Signals Of Stronger Global Recovery Along With Significant Threats Seen By IMF


03/22/2021



While pointing out to a number of emerging signs of a stronger global economic recovery, the second most important official of the International Monetary Fund on Saturday also warned of risks that still pose a threat to global recovery which includes the emergence of multiple variations of the novel coronavirus.
 
Its previous forecast in January of a global growth of 5.5 per cent would be updated by the Fund in April which will reflect additional fiscal stimulus spending in the United States, said IMF First Deputy Managing Director Geoffrey Okamoto.

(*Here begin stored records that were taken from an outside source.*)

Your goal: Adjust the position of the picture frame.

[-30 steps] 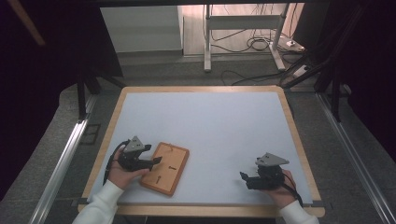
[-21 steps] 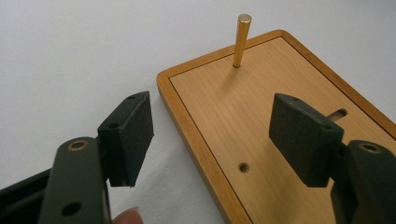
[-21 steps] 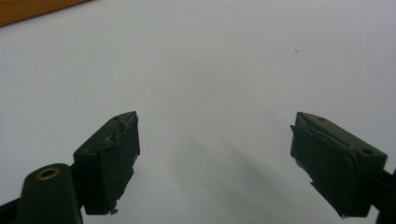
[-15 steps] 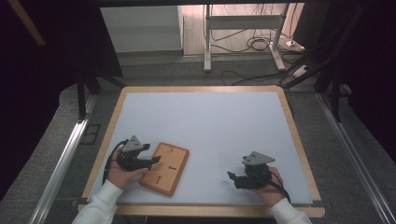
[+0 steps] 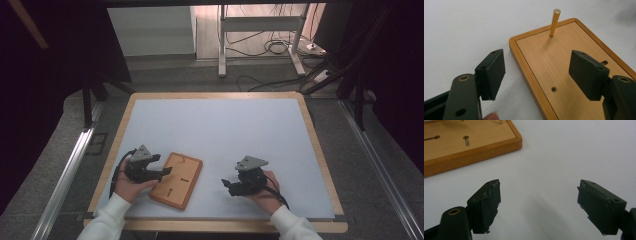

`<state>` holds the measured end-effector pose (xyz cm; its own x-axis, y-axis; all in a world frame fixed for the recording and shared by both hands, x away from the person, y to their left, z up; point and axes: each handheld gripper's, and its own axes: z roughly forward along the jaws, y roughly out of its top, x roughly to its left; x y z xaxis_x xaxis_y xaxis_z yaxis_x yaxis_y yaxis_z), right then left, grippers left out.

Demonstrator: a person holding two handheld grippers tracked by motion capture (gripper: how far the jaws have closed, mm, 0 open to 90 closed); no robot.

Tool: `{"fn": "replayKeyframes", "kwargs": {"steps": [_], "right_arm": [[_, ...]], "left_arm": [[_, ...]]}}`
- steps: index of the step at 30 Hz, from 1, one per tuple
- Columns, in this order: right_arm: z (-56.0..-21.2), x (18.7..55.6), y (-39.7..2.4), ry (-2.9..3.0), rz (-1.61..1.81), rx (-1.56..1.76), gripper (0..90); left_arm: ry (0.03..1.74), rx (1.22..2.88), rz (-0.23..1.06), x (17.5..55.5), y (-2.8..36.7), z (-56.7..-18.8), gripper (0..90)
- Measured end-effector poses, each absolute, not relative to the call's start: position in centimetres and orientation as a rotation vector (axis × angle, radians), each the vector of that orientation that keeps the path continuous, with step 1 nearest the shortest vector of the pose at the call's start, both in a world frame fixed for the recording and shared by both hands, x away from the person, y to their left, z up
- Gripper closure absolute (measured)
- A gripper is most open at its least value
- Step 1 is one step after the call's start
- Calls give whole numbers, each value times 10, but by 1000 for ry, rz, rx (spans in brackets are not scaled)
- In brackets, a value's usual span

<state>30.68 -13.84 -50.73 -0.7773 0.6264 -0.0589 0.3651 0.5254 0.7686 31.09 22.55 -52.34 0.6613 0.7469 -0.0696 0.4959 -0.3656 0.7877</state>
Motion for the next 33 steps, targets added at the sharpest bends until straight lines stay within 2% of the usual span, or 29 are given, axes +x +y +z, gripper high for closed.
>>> {"fn": "replayKeyframes", "kwargs": {"steps": [12,33], "right_arm": [[-504,318,-102,2476,1140,768,234],[-509,343,-43,2538,1211,716,434]], "left_arm": [[964,2049,377,311,226,-524,290],[967,2047,374,312,228,-525,291]]}}
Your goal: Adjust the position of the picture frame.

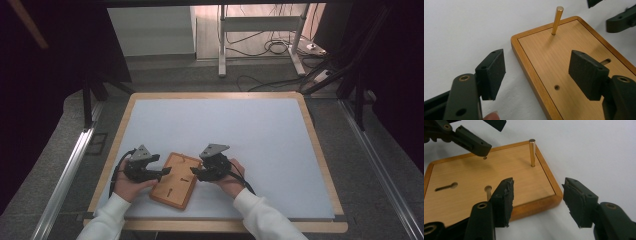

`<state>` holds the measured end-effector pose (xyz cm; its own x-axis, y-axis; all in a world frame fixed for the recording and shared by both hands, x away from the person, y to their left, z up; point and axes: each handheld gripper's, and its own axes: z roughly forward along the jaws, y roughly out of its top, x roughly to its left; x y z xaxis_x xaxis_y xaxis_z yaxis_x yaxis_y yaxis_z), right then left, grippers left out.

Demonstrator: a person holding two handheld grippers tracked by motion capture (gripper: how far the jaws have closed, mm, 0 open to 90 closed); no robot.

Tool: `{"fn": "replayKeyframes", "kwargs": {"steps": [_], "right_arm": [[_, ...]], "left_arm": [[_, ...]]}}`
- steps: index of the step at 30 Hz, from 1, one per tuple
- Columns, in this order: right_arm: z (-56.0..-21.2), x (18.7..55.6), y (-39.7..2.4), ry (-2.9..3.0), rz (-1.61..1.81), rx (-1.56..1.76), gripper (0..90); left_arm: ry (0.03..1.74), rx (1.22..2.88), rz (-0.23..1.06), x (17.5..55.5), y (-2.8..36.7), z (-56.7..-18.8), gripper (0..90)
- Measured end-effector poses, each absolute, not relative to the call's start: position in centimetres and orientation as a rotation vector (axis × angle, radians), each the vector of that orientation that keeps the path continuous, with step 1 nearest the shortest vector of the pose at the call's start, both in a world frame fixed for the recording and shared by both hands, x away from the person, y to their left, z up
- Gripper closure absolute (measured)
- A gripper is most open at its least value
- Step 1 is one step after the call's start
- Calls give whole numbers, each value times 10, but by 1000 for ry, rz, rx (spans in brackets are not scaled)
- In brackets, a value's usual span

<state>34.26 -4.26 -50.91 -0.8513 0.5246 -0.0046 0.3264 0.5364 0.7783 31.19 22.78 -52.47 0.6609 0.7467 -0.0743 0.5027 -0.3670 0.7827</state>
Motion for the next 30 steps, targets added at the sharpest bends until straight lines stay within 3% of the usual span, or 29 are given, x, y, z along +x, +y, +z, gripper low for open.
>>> {"fn": "replayKeyframes", "kwargs": {"steps": [6,18,30], "right_arm": [[-512,353,-28,2553,1226,700,500],[-516,365,-8,2581,1189,691,541],[-521,374,8,2608,1230,691,757]], "left_arm": [[963,2044,372,312,229,-525,291],[957,2051,371,313,228,-525,290],[957,2049,374,313,229,-525,290]]}}
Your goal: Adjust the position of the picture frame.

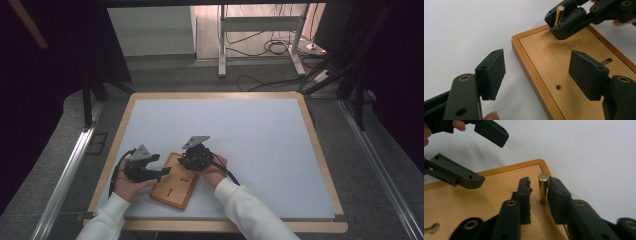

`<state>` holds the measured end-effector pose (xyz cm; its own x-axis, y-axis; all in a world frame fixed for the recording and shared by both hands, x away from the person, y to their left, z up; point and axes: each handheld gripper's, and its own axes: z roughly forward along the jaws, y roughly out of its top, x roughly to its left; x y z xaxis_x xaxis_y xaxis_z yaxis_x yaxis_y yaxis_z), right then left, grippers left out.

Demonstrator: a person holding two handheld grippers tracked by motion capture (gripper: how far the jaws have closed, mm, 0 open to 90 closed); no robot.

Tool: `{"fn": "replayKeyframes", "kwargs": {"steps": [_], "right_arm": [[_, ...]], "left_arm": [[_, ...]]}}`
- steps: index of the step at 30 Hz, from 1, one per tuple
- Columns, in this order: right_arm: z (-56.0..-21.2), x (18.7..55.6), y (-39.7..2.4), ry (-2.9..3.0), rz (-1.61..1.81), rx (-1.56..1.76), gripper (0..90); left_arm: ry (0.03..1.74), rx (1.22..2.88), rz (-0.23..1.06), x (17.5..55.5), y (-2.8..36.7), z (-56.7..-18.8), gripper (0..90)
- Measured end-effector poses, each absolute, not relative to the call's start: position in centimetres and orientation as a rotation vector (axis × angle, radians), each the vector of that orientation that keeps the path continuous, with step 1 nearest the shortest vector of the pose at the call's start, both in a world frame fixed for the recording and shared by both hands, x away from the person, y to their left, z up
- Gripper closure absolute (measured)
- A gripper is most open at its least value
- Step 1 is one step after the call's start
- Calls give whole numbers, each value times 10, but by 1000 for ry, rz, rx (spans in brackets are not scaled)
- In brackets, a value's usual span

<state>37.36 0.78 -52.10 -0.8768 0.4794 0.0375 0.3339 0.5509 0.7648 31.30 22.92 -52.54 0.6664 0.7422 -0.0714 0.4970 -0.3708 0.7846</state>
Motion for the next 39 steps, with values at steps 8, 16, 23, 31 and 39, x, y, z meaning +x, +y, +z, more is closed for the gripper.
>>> {"fn": "replayKeyframes", "kwargs": {"steps": [8,16,23,31,39], "right_arm": [[-523,379,3,2610,1279,751,832],[-524,380,-2,2607,1315,755,832],[-521,379,-11,2593,1337,755,832],[-516,379,-25,2578,1372,744,830],[-505,380,-43,2549,1412,751,833]], "left_arm": [[955,2050,378,313,230,-525,290],[945,2032,391,312,231,-524,289],[930,2011,420,311,231,-521,289],[933,1995,422,311,232,-521,289],[941,1961,439,310,235,-519,289]]}}
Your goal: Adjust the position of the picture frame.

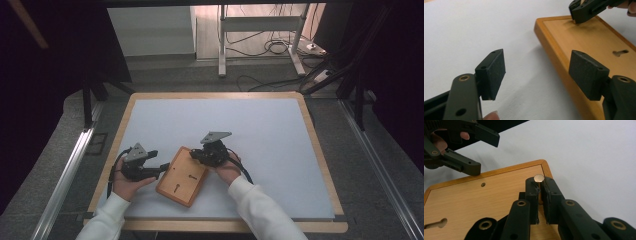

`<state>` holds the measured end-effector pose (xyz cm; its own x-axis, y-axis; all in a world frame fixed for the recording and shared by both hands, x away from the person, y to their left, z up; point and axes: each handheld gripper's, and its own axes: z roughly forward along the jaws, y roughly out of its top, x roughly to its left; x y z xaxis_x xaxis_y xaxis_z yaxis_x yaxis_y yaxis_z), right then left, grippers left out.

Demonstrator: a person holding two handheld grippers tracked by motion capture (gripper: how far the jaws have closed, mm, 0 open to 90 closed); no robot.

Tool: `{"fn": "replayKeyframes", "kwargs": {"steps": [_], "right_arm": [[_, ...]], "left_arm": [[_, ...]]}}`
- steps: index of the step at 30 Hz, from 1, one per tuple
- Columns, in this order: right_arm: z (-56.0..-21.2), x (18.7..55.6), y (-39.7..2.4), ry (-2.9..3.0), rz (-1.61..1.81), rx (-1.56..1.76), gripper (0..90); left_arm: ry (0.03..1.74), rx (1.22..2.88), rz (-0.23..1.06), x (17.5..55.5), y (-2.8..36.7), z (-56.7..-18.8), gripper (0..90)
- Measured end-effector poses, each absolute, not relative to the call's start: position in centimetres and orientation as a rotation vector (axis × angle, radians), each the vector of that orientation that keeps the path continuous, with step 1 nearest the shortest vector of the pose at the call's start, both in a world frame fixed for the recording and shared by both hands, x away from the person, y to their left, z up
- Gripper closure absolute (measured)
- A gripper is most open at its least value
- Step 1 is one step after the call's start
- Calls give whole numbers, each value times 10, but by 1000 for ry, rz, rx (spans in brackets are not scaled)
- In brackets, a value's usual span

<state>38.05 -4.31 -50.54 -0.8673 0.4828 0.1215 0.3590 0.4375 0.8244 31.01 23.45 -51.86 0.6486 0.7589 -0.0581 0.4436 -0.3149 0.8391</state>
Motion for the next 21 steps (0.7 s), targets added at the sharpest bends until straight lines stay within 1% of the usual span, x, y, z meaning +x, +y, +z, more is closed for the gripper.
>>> {"fn": "replayKeyframes", "kwargs": {"steps": [13,21], "right_arm": [[-488,380,-92,2530,1359,748,833],[-495,392,-108,2516,1308,811,831]], "left_arm": [[934,1983,433,311,232,-519,288],[930,1999,426,311,230,-521,287]]}}
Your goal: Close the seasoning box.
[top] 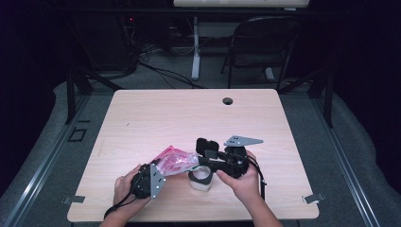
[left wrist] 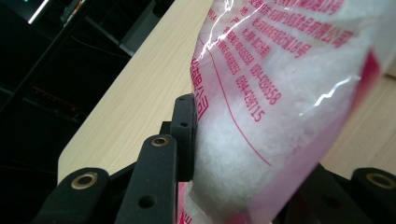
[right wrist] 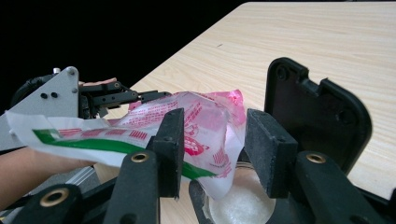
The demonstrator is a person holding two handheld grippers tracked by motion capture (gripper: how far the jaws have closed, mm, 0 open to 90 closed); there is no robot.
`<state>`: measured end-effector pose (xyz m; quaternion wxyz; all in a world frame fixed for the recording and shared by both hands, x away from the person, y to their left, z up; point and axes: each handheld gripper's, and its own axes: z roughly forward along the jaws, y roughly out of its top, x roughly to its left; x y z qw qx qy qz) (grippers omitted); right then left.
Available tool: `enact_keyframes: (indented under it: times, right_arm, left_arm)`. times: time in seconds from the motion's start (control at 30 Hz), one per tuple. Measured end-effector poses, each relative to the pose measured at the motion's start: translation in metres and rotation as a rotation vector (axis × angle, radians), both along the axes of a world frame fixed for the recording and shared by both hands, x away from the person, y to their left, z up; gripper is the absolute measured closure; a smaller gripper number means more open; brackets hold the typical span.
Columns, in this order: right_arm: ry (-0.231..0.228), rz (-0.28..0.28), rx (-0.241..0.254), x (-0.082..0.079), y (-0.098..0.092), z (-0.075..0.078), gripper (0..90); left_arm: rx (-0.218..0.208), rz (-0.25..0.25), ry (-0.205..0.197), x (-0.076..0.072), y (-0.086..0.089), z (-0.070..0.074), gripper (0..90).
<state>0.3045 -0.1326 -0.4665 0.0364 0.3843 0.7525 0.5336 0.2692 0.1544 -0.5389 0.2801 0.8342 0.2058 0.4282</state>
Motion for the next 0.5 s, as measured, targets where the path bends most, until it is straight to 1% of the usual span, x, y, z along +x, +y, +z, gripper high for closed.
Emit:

No further details were however provided by the official.
 
Concerns about the growing divergence between advanced economies and emerging markets, as the Fund estimates that an additional 90 million people have fallen below the extreme poverty threshold since the pandemic began, were raised by Okamoto in a speech to the China Development Forum.
 
The Chinese economy had already made a recovery and was at pre-pandemic growth levels and this has been achieved by it before all the large economies even though there was some concern about investment in private consumption in the economy, Okamoto said.
 
However the Fund has noted troubling signals of the widening gap between advanced economies and emerging markets outside of China, he said.
 
There would be a 22 per cent drop in cumulative income per capita in emerging and developing countries between 2020 and 2022 compared to what it was prior to the beginning of the pandemic, the IMF has projected. While keeping China out of that list, the Fund said that this phenomenon will push mode people into poverty.
 
At the same time Okamoto said that the overall outlook for the global recovery was still “exceptionally” uncertain and added that the Fund was not sure about the that the Covid-19 pandemic would last because of the very uneven access to vaccines in both the advanced and emerging economies.
 
There was little scope remaining with some countries to boost spending to fight the pandemic and mitigate its economic impact among some countries – particularly those low income countries that are also burdened with high levels of debt, Okamoto said.
 
Citing recent increases in bond yields spurred by market expectations of an earlier withdrawal of monetary stimulus, he said that vulnerabilities in countries with high public and private debt would be exacerbated by tighter financial conditions.
 
He said the crisis could also leave deep scars.
 
He said that in the past, even five years after the beginning of a recession, the output of some of the advanced economies have seen it still lower by almost 5 per cent from the pre-recession levels and therefore this trend could be worse in countries that cannot afford a strong macroeconomic response and/or was dependent on large services sectors that have been more impacted by the Covid-19 pandemic.